The Chastity Suite

Zach and his trio of prospective wives head off to Thailand. Each of them is anticipating alone time with Zach without knowing what bombshell he plans to drop on them (cue Gap Band You Dropped a Bomb on Me). But first, Jesse grabs Zach to discuss his pre-game plan while reminding him that Fantasy Suites was when “you got your heart ripped out of your chest” by Rachel. Zach replied by saying that he hoped the time will help him to learn a lot about each woman – for better or worse. And then he dragged Rachel again, “I, unfortunately, learned for the worse that time . . . I didn’t expect it with Rachel.”

Bachelor Nation has been tortured by this long enough. Will somebody please tell us what happened between these two?

And then Zach shares with Jesse his plan to turn the Fantasy Suite into the Chastity Suite (cue Kelly Clarkson I Do Not Hookup). Allow me to muse for a moment. Since the beginning, the Evil Genius Producers (EGPs) gave us reasons to allow our fervid imaginations to run wild about what happens in the Fantasy Suites without giving us actual evidence. Zach calling it “Sex Week” aside, it is known that many, if not most couples don’t zoom-a-zoom-zoom-zoom and a poom-poom in the Fantasy Suite. But the silent agreement between the EGPs and viewers eventually shifted to explicit revelations of hanky-panky.

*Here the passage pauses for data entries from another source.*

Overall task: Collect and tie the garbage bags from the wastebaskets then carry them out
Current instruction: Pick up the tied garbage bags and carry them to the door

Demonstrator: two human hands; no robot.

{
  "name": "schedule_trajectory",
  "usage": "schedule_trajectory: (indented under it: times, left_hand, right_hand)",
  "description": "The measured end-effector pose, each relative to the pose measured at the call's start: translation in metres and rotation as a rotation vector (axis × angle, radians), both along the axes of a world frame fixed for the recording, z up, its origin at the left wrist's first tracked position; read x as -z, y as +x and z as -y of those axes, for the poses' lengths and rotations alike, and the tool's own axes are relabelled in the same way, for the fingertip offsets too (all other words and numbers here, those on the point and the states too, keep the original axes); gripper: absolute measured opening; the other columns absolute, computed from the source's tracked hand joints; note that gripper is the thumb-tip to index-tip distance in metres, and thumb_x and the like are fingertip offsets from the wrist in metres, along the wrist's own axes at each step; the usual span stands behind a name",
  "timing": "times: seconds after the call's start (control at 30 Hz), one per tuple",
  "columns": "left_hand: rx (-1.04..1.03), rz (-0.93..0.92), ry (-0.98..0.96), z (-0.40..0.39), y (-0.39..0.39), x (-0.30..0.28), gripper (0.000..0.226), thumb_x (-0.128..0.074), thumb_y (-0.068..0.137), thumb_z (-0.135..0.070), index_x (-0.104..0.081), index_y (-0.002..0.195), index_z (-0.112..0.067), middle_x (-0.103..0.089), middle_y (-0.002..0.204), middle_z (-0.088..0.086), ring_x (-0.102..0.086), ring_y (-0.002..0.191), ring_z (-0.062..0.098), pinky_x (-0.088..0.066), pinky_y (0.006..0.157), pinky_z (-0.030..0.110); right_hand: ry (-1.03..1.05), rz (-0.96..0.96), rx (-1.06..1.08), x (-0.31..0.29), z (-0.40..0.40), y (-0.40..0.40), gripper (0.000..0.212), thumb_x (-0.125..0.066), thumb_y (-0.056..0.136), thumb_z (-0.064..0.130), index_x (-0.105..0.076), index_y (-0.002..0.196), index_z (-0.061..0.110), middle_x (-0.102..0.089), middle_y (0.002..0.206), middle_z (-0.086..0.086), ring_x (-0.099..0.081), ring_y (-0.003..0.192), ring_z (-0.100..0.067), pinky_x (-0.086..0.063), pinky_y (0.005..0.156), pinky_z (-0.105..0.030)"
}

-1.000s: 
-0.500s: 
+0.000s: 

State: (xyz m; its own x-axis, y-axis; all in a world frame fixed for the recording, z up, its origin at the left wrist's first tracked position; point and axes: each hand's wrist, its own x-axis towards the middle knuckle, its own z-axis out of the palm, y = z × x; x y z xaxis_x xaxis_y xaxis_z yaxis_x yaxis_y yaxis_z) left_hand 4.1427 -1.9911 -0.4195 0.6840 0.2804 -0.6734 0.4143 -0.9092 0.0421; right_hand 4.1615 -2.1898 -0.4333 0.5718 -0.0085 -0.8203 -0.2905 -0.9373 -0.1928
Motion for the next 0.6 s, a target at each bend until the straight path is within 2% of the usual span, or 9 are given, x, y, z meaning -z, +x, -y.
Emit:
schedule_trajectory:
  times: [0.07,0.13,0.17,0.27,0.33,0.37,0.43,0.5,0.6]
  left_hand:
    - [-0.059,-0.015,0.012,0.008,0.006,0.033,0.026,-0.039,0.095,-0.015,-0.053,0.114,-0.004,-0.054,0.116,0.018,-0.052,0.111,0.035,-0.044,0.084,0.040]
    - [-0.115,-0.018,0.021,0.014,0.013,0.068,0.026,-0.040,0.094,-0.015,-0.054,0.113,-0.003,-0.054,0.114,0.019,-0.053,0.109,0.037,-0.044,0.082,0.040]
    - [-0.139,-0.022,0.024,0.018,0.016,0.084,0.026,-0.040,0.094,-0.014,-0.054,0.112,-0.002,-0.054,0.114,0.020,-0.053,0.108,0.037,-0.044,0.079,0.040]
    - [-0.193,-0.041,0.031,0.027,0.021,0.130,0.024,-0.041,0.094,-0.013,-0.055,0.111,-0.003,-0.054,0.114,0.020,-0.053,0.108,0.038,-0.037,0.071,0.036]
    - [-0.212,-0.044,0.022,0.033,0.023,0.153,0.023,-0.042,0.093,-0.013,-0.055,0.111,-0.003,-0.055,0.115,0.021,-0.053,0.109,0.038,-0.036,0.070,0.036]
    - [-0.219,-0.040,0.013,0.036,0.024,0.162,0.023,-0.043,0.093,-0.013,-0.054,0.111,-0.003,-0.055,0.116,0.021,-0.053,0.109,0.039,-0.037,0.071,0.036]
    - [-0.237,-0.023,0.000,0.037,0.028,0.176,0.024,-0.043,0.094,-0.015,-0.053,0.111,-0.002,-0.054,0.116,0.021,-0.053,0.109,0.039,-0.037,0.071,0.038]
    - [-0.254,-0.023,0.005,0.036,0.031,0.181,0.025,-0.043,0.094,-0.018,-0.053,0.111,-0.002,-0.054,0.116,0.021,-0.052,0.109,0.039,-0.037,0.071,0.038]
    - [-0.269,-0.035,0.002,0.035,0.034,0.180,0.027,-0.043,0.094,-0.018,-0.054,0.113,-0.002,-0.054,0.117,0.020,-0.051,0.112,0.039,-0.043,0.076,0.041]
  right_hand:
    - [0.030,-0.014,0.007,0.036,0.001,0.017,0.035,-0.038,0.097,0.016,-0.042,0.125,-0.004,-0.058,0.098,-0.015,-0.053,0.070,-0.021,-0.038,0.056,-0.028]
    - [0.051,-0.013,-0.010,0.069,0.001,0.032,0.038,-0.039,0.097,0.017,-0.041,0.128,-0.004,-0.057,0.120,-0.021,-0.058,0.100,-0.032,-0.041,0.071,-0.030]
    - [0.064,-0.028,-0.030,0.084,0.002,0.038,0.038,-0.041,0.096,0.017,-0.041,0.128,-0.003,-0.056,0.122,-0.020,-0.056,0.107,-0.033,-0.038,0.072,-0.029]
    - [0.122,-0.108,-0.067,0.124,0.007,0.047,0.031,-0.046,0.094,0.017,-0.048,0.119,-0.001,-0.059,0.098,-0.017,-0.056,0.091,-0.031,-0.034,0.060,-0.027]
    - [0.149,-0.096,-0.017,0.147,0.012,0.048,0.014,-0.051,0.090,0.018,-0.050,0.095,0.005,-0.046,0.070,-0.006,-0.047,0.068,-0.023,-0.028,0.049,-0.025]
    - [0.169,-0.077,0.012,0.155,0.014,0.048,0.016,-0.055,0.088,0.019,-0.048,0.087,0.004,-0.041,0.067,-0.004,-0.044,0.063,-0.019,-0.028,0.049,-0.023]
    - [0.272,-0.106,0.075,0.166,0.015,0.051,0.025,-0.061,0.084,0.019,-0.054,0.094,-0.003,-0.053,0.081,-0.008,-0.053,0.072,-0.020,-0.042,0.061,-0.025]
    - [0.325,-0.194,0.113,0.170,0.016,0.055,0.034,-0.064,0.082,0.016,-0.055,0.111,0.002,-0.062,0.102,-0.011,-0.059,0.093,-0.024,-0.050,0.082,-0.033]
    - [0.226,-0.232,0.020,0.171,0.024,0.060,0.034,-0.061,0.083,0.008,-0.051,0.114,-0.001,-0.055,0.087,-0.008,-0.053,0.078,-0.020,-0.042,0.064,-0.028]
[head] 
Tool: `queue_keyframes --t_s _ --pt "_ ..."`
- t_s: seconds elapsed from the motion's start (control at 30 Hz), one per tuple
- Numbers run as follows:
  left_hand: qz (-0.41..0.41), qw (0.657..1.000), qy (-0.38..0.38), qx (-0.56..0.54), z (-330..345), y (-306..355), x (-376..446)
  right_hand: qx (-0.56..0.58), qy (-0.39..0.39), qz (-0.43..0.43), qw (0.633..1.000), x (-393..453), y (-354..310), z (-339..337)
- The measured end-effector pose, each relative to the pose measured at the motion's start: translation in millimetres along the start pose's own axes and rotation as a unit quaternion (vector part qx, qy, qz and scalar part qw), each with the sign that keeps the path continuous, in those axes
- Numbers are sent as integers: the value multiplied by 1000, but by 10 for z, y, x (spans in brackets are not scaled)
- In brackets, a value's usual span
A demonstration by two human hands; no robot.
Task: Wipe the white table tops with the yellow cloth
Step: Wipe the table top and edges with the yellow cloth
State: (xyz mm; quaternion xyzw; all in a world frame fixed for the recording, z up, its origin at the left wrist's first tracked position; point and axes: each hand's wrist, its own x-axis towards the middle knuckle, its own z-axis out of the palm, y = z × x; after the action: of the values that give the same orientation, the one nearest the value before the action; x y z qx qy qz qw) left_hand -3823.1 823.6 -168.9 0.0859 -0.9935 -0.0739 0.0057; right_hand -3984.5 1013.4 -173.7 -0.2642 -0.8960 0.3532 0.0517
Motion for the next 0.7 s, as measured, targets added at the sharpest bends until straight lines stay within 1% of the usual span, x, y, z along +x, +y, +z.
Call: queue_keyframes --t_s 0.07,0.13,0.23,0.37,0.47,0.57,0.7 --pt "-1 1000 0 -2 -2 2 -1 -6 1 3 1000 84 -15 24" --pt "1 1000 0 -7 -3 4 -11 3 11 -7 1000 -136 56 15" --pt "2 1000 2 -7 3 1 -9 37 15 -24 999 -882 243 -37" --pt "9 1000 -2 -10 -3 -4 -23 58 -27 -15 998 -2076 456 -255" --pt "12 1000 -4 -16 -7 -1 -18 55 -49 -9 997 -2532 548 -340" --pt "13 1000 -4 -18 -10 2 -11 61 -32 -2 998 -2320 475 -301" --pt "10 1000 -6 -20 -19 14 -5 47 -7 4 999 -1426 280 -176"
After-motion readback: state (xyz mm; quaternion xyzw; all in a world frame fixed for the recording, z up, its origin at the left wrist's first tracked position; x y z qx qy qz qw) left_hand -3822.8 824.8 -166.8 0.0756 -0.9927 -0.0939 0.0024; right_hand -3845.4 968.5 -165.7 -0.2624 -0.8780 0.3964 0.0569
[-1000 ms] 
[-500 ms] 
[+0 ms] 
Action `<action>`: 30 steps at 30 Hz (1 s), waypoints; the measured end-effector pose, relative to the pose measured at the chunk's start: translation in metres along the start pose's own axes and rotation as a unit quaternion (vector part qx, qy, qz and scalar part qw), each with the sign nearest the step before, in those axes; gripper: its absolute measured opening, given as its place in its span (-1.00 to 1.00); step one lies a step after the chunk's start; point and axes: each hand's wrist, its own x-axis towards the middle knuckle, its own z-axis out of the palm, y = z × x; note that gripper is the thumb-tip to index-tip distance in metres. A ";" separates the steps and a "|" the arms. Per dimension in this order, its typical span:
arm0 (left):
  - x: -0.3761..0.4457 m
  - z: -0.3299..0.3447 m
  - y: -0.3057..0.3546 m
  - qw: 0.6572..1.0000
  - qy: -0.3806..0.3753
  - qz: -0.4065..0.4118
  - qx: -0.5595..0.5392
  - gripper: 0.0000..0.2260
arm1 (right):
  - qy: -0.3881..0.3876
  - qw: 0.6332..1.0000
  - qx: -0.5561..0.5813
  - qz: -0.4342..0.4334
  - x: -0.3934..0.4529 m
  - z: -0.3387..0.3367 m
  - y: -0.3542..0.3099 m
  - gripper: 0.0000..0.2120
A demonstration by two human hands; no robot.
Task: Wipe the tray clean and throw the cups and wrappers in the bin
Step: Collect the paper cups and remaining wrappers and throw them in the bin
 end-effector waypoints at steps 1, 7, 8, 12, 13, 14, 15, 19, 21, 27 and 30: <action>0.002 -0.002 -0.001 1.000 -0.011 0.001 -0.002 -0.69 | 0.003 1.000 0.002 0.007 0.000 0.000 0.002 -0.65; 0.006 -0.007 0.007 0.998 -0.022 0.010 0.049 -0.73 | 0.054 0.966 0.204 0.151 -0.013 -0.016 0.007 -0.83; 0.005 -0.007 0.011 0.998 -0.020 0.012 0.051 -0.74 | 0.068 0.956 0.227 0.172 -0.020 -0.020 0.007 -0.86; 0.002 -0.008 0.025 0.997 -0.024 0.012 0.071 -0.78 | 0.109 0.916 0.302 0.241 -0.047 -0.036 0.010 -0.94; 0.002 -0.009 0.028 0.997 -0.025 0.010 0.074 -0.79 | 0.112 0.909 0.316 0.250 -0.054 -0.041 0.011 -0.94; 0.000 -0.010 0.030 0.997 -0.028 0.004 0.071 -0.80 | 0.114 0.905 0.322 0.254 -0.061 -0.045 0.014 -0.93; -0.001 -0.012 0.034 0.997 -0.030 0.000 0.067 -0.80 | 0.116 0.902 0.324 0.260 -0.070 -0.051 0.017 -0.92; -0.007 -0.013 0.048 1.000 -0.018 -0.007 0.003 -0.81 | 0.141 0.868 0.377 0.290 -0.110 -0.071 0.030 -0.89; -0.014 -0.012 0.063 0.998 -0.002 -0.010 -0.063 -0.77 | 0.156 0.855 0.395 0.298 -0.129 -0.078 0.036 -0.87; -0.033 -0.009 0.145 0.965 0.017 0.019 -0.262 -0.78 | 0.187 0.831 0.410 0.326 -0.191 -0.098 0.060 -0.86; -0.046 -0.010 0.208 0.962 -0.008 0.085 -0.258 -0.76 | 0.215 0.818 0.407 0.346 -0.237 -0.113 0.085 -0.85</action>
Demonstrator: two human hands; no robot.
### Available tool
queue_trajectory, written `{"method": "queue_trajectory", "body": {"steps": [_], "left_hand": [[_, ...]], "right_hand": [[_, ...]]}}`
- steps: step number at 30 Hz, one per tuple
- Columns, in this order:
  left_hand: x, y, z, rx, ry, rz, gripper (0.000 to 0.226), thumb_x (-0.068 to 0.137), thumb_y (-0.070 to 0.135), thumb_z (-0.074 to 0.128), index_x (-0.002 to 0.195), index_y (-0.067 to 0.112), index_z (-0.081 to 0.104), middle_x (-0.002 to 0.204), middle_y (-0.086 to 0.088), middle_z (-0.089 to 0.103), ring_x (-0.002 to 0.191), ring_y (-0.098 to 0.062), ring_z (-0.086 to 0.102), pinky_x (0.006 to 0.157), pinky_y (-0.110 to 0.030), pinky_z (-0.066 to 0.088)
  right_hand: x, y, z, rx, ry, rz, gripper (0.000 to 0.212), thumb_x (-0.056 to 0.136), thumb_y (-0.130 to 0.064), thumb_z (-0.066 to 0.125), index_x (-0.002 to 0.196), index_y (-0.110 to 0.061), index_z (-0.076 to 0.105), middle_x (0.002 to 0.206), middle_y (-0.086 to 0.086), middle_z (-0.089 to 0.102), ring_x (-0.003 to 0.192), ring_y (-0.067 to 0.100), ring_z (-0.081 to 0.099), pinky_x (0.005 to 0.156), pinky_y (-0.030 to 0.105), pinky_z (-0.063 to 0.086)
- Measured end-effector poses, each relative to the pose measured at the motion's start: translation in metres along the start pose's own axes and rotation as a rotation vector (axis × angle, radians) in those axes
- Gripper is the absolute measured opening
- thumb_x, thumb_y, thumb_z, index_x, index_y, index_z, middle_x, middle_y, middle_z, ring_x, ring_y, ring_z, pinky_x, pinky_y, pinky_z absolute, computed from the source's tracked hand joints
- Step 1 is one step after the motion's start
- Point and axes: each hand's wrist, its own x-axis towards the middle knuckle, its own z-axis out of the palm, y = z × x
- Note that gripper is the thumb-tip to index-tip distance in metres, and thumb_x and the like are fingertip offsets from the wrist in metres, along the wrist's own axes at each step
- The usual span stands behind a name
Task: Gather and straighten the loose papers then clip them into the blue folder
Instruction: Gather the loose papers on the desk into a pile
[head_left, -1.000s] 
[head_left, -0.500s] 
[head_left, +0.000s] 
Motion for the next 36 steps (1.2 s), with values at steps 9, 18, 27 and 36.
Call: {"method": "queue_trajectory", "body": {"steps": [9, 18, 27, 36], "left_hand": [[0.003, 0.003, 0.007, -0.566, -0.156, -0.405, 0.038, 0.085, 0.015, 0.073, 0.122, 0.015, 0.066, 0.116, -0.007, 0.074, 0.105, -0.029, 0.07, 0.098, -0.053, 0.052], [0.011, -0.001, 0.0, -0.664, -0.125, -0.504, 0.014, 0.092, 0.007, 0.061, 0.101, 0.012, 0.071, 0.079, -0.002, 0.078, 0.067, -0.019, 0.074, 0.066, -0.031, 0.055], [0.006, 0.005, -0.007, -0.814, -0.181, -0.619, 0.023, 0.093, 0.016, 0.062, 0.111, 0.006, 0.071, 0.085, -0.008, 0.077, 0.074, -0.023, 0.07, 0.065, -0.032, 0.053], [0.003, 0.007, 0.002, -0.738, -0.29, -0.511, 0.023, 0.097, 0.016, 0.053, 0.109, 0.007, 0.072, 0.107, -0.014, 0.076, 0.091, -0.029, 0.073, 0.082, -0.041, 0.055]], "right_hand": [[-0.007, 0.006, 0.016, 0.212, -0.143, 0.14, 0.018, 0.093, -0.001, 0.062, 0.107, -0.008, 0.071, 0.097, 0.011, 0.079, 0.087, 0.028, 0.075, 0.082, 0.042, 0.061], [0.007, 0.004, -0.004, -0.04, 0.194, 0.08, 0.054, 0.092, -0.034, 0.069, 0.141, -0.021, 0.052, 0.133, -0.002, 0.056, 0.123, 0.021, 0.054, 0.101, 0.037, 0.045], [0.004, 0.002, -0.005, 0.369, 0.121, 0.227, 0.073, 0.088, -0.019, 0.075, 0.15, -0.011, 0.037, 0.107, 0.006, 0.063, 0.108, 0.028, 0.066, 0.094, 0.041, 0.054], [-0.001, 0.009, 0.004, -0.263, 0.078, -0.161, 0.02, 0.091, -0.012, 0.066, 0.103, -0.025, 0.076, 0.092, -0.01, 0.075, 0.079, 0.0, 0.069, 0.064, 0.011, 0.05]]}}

First, it was Nick Viall telling on him and Andy Dorfman in 2014. In 2020, it was Hannah B. telling Luke P. that she and somebody not named Luke P., i.e. Peter the Pilot, had “relations”. Several relations. And then there was last year’s saga of Clay-in getting busy with Gabby and Rachel but not with Susie. Finally, Zach and the EGPs collaborated to turn the rest of this season into a referendum on his chastity and lack, thereof.

With that out of the way, let’s summarize the dates.

Date #1: Ariel

Ariel muses about getting physical with Zach (cue Dua Lipa Physical). But first, they eat bugs (gross!) as an early appetizer for their non-dinner dinner. She drops the falling L-word and accepts the key to the Fantasy Suite only to be disappointed that it was going to be the Chastity Suite. The EGPs misdirect us with clever shots of clothes dropped around the room and conversations involving positions, uh, sleeping positions before the couple reveals that there was no nookie.

Date #2: Gabi

Gabi has already admitted to being in her head which came to a head when she told Zach she was in her feelings about being “chosen second” in terms of the order of dates. Much like his disastrous ending with Jess, Zach shows his inability to empathize. And it looked like disaster was about to ensue as they talked past each other. Wisely, Gabi excused herself to talk to one of the EGPs. This defused both of their feelings and Gabi walked away from the day date feeling better.

At non-dinner dinner, Zach gives her the chastity rules. Gabi’s response is to be setback and curious if he will abide by the rules. Spoiler alert: he doesn’t (cue Marvin Gaye Let’s Get It On). But we don’t learn that until later when Zach is alone in his hotel room voicing over his feelings of guilt over his inability to be chaste with Gabi.

And this begins the descent into a series of bad decisions by Zach. Before his date with Kaity, he feels the need to tell Gabi that he needs to tell the other girls about their boot-knocking. Uh, wut?

Gabi is understandably distressed by Zach wanting to go public with something that to her and any other normal-thinking human being is very, very private.

Date #3: Kaity.

They do some canoeing while we all wait for him to drop the bomb on Kaity. During the canoe time, we hear Zach voicing over his worries about the conversation he “needs” to have with Kaity while convincing himself that this is the right thing to do because, sure, telling one girlfriend that you just shook the sheets with the other girlfriend is always a great way to start a date.

Again Zach shows his lack of empathy – HIS ends justify HIS means – and Kaity walks away confused, hurt, and feeling “distant” all of which served to keep us cliffhanging wondering if she was going to show for non-dinner dinner.

Again, the time apart cooled things down and Kaity does return in a mood to talk things out. They do and it’s off to the Chastity Suite.

Rose Ceremony

At the Rose Ceremony, the EGPs included some voiceovers from Gabi and Kaity showing doubt about wanting a rose. Zach launches into a speech about “parameters” and “disappointment” with himself which must have Ariel wondering, “WTF is he even talking about?” How is that going to play out in After the Final Rose?

Kaity also tells Gabi that she knows she was the only one who got the goodies from Zach to which Gabi responded by saying that felt like she was wearing an ‘A’ on her chest. She also noted that Zach only made good eye contact with Kaity.

The Finale is next week. The girls meet Zach’s family and then he makes his decision. It does feel like he unintentionally (and without empathy) f-ed things up with Gabi out of a desire to protect Kaity. Then he did that badly, too. His final choice will be very interesting.

See you next week.

P.S. This week’s viewing wine was a Piatelli Gran Reserve Argentine Malbec.